Renters are being put at risk of homelessness because of Government inaction on a deposit protection scheme signed into law more than five years ago.
The Government has been strongly criticised for failing to roll out the system, with Housing Minister Darragh O’Brien now suggesting that giving the Residential Tenancies Board (RTB) responsibility for deposits may not be “value for money”.
Under plans passed by the Dáil in 2015, the RTB would hold deposits and then act as an independent third party in the event of a dispute at the end of a tenancy.
Social Democrats TD Cian O’Callaghan said it is “unforgivable” that the scheme has yet to be put into operation.
“Organisations representing tenants and renters had been campaigning for decades for a deposit protection scheme,” he said.
The Dublin Bay North TD said the scheme would avoid some of the most common disputes between landlords and rents which centre around the retention of deposits, which in turn can lead to homelessness.
“Far too many renters never see their deposit again causing financial hardship, making it hard to secure another rental home, and resulting in homelessness for some people,” Mr O’Callaghan said.

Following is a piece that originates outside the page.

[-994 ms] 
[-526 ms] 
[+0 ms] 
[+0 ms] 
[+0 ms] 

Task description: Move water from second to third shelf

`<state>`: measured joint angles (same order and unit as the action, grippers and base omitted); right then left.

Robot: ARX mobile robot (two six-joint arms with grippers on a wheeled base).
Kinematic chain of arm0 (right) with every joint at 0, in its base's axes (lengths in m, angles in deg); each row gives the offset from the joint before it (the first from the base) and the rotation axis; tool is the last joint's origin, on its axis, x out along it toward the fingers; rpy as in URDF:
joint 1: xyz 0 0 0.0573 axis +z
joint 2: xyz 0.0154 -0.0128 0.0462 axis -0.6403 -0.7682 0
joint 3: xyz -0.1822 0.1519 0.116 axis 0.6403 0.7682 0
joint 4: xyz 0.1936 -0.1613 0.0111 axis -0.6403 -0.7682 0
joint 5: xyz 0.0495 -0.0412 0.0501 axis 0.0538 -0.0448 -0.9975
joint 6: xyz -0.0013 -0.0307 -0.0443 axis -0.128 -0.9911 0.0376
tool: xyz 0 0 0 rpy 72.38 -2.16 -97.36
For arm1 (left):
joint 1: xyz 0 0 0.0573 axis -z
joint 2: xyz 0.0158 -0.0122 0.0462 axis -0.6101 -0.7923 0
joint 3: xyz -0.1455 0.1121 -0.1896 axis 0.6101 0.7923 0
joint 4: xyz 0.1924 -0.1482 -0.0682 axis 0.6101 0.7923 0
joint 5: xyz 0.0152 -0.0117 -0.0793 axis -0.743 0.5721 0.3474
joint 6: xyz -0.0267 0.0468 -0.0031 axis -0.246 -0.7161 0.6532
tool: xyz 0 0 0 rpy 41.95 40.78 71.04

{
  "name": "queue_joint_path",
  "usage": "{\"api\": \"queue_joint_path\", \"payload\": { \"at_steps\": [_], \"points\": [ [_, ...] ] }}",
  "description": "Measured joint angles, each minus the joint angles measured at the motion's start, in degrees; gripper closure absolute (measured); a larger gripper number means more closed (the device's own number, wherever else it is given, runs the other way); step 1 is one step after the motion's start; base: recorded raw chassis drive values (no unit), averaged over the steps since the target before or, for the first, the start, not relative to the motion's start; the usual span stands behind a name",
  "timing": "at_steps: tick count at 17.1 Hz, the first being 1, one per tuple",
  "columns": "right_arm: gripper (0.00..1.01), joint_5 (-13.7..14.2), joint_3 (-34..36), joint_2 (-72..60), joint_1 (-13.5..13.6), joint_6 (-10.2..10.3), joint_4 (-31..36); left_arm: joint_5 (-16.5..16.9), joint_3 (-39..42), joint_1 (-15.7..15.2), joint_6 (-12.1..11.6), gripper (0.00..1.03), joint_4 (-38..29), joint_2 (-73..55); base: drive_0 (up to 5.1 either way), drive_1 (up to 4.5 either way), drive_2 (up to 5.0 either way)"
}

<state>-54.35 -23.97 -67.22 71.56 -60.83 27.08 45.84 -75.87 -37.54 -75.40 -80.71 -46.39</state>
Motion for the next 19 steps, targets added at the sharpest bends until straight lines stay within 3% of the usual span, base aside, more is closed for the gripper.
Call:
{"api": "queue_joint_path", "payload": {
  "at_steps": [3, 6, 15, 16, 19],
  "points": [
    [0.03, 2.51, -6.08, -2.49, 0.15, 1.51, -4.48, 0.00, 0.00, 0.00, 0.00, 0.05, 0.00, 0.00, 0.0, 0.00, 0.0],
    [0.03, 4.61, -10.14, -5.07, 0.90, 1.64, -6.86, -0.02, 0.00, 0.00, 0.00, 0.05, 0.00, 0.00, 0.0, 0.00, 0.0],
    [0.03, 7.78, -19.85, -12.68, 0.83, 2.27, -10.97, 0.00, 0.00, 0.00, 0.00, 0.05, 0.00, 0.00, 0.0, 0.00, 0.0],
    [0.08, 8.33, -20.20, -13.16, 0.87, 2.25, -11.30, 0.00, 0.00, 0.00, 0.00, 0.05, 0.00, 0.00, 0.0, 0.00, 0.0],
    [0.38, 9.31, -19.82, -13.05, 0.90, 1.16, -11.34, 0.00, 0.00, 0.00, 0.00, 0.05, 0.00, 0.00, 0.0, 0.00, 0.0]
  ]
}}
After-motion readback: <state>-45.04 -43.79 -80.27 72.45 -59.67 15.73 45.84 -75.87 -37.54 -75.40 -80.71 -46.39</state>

National housing charity Threshold said deposit retention is one of the top five issues raised by tenants every year. The charity supported more than 1,500 renters who had difficulty in retrieving a deposit last year.
“The unlawful retention of deposits — often equivalent to one or two months’ rent — can make the difference between someone being able to secure a new tenancy, or becoming homeless,” said Threshold chairwoman Aideen Hayden.
“While a deposit protection scheme was legislated for in 2015, it is yet to be implemented.
Defending the lack of action, Mr O’Brien said that, from a “value-for-money perspective” at a time when the rental market is experiencing extreme pressure in terms of supply and costs, the introduction of a deposit protection scheme would require “careful consideration”.
“Financing the operation of the scheme is an important consideration, particularly in terms of ensuring that the likely outcomes of a new scheme are achieved efficiently and effectively and that the best value from public funds is secured,” he said.
“Careful consideration is therefore required to introduce any necessary reforms and enhancements to the 2015 scheme, with a view to considering whether and how to introduce a redesigned scheme that is fit for purpose and suitable for current and future rental and financial markets.”
Responding to parliamentary questions from Mr O’Callaghan, the minister said there have been significant changes in the rental market since the scheme was first envisaged and designed.
“For example, the 2015 scheme was intended to be financed by the interest payable on deposits lodged; this is no longer viable, given the current financial market conditions,” he said.
“Furthermore, it is noteworthy that disputes relating to deposits are no longer the most common dispute type referred to the RTB.”
However, Mr O’Callaghan said a similar scheme was introduced in the UK in 2007 and Ireland was now falling far behind other countries in terms of regulation of the private rented sector.
“I’m calling on the Minister for Housing to set up the deposit protection scheme as a matter of urgency,” he said.